As far as I can tell, this is simply a bug in the emac driver.
Typically,
the control flow is something like this (pseudo code of course):
Ethernet ISR:
if (receiver has caused an interrupt) signal Rx semaphore;
Ethernet input task:
for(;;)
{
wait on Rx semaphore;
if (!(current_descriptor->Status & ETH_DMARXDESC_OWN))
{
copy descriptor contents to allocated pbuf;
current_descriptor->Status |= ETH_DMARXDESC_OWN;
forward current_descriptor to next in chain;
process packet or signal tcp thread to process the packet
asynchronously
}
}
(of course, there is more work due to possibly fragemented packets).
all of this works fine as long as the (leading) hardware descriptor
pointer
and the (trailing) software descriptor pointer are in sync. However,
if for
some reason (race conditions or the like) the software descriptor
pointer
goes out of sync and points to a descriptor not owned by DMA, the
infinite
loop will simply go to sleep and wait for the next interrupt to fire
the
semaphore - and that'll only process the packet once the DMA has
completly
filled up the ring buffer, making the current Position of the trailing
pointer valid. This'll cause the sawtooth pattern in which one packet
will
sort of push the entire chain of outstanding buffers to be processed.

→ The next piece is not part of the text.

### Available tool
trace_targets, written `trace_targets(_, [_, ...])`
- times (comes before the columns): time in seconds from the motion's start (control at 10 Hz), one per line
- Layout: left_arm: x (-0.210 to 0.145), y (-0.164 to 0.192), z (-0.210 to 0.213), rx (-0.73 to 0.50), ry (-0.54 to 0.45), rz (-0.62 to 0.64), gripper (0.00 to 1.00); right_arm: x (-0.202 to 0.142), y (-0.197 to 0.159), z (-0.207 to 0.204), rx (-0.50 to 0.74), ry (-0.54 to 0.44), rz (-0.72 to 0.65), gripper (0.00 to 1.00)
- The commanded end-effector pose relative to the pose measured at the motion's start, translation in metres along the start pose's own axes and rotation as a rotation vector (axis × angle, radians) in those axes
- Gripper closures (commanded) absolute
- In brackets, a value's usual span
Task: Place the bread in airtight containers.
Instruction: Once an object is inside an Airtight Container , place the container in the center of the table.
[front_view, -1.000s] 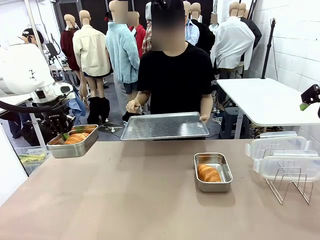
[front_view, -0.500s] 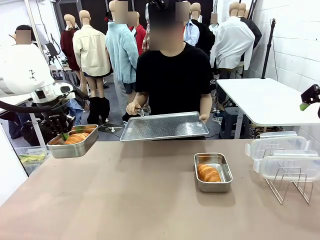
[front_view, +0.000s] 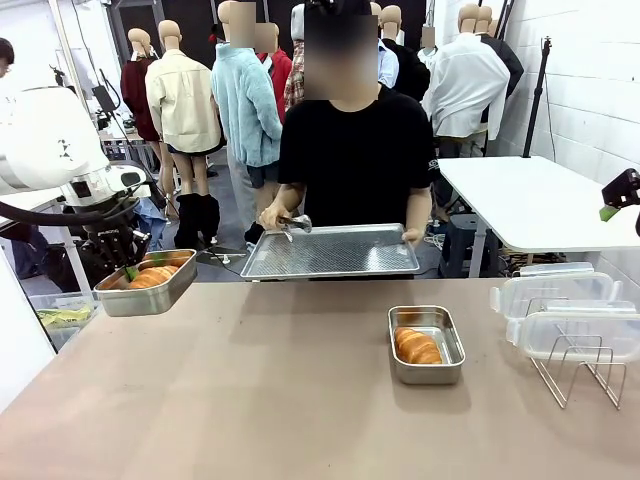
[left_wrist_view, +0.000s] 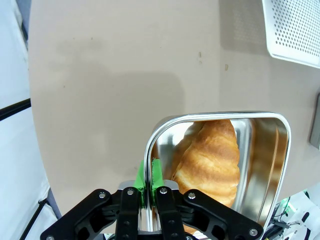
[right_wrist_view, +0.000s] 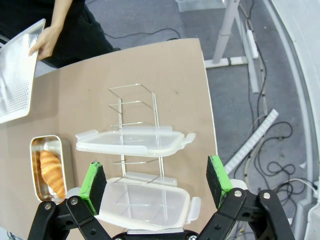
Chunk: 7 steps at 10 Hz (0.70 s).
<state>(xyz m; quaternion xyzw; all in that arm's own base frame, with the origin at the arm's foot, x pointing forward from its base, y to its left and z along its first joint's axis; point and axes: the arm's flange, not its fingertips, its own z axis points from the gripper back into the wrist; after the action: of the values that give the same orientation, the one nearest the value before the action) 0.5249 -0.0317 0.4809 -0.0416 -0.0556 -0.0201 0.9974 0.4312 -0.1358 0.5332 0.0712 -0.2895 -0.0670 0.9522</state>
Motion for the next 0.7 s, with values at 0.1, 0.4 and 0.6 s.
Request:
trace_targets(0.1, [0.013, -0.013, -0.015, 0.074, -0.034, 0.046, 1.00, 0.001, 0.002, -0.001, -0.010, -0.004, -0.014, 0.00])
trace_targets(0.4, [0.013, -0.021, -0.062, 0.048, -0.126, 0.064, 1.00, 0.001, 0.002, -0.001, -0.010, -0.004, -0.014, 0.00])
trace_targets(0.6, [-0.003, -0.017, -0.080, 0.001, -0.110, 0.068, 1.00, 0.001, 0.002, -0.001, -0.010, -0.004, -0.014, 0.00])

Interestingly enough, in networks with lots of traffic (eg those with
lots
of ARP broadcasts) there will be no visible adverse effects as the
chain of
packets will be retriggered frequently enough, eventually serving all
packets more or less in a timely fashion. It'll only Show up in well
behaved
nets in which your traffic appears to "hang" until retriggered.
Even though the best solution would be to fix the race condition that
caused
the ring buffer desriptor pointers to go out of sync, I found that the
following addition appears to solve the problem alright:
for(;;)
{
wait on Rx semaphore;
if (!(current_descriptor->Status & ETH_DMARXDESC_OWN))
{
copy descriptor contents to allocated pbuf;
current_descriptor->Status |= ETH_DMARXDESC_OWN;
forward current_descriptor to next in chain;
process packet or signal tcp thread to process the packet
asynchronously
}
else // NEW!!!
forward current_descriptor to next in chain until a descriptor
owned
by DMA is encountered;
}
Ethernet input task:
Any input of suggestions for better fixes welcome, thanks!